Tuesday, August 9, 2016

ABOUT MOUNTAIN GOATS, MIDWIVES AND MENTORS

I wonder if humans are launched from somewhere into the earthly experience.  If so, I feel certain that my launch pad had granite rock outcroppings, alpine soil and vegetation, and probably mountain goats.  I feel more at home in such an environment than anywhere else. 

Between 2,400 and 3,200 mountain goats are estimated to live in Washington, where I have lived most of my adult life.  I remember encountering them from a distance when we camped in the Blue Mountains, although I have since discovered that those particular goats are from an Oregon reintroduction of the 1950's.  Goats without borders.  I like it. 

I saw mountain goats again along the Yukon Trail, when Ted and I took the original train that follows the hopes of so much humanity, in a long, deadly line, chasing gold up Chilkoot Pass to Canada. 

In Washington, or along the Yukon Trail, I am attracted to mountain goats because they are singularly adapted to the sharp, angular precariousness of the alpine setting.  The silhouette of a mountain goat speaks about solitude, but not loneliness, to me.  I probably love them because they make me think of my Ted, who was with me camping in the Blues, with me in Alaska, and is with me still in spirit -- never a stronger spirit connection than when I am in mountains like the Cascades.

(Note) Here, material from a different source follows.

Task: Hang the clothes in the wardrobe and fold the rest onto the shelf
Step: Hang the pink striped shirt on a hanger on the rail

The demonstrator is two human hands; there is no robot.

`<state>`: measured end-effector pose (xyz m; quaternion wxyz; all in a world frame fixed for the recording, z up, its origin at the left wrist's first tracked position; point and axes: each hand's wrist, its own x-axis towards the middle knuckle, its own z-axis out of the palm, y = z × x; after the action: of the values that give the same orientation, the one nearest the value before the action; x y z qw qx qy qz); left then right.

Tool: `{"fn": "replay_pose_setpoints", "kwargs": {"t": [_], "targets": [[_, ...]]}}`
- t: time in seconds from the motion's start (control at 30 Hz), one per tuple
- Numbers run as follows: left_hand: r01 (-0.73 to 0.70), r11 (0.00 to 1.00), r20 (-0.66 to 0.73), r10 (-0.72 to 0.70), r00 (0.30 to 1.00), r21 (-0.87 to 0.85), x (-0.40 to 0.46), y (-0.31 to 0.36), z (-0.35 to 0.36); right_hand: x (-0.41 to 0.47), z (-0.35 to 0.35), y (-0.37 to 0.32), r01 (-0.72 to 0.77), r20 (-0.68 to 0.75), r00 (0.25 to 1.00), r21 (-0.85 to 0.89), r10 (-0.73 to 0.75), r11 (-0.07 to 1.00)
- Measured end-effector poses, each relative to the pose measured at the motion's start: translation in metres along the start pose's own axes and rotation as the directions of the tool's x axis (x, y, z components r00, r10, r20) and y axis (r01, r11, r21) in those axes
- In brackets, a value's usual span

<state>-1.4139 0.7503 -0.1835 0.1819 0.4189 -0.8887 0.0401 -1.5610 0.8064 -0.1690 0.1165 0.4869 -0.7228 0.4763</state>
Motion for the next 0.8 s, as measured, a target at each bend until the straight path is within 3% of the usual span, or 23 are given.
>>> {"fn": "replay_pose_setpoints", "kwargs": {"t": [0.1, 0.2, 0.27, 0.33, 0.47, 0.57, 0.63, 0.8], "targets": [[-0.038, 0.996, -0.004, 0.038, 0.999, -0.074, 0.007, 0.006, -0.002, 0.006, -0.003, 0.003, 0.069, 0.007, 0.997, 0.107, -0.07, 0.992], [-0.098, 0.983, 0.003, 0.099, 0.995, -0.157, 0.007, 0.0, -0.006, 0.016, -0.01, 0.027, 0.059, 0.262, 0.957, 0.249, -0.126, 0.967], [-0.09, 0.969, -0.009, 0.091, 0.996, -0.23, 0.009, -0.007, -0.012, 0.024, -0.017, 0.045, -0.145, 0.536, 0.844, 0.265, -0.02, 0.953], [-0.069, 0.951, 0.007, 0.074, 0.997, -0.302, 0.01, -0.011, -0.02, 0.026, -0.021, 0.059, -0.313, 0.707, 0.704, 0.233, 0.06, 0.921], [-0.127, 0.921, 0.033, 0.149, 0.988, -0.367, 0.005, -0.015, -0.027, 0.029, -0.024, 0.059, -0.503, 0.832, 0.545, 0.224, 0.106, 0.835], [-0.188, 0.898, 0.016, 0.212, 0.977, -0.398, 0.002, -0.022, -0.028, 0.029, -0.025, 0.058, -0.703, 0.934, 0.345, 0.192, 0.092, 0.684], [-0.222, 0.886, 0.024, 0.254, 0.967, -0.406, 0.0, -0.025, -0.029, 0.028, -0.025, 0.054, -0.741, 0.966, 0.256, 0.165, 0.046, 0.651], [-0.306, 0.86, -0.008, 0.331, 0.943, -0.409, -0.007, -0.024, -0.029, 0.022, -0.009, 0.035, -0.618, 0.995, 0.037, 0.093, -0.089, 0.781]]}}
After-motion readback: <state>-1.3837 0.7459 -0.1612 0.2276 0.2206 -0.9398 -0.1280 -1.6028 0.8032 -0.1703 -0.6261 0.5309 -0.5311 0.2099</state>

After a misadventure camping recently in Whatcom County, two complete strangers who saw my bad camp experience post on a teardrop camper website, invited me to accompany them across the Cascades.  When I told them of my fear of towing my teardrop camper across Snoqualmie Pass, they made arrangements for me to travel in a caravan with them -- me in the middle.  I felt tense, frightened, out of control, light headed, self-doubting most of the way up and down, up and down to reach the summit.  I saw myself hanging from a granite cliff, like Cary Grant in the film "North by Northwest".  There's a dramatist in my head that is making Hitchcock films when I'm irrationally afraid of something.  But, I made it.  And, I made it back over the pass and home, a few days later, without fear.

These two women were midwives to the birth of something freeing and strong in me:  The power to take off any time I want, go where I want, come back when I am ready.  They didn't know me, but extended this monumental and transformative help to me.  From midwives they were again transformed into mentors, about camping and living.  We cruised more secluded and so-called "primitive" campsites on Federal lands, along the Cle Elum River.  My mind is fresh with glimpses of myself, my future.  I also like these two women, and they are no longer strangers to me.  Friends.

In the little town of Easton, I snapped photos of a decrepit old building, which also became a momentary midwife and mentor.  Underneath the word "SCOUTS", one can barely make out the earlier words: PACIFIC BEER.  Underneath those words were: Best East or West. 

On the north face of the building, there is a pocking to the brick that didn't exist anywhere else on the building. North winds bite.   Kind of like mountain goats, I thought, as I was photographing.  In the dead of winter, some mountain goats hang out on the very harshest part of the winter mountain -- the top.  There, they eat the tiny bits of alpine vegetation scoured and exposed by the coldest of winds. The north face of the Scouts/Pacific Beer building was telling me a similar story. 

Here I am, still standing.  Facing the harshest elements, I yield.  Just so, I continue to stand.  To live.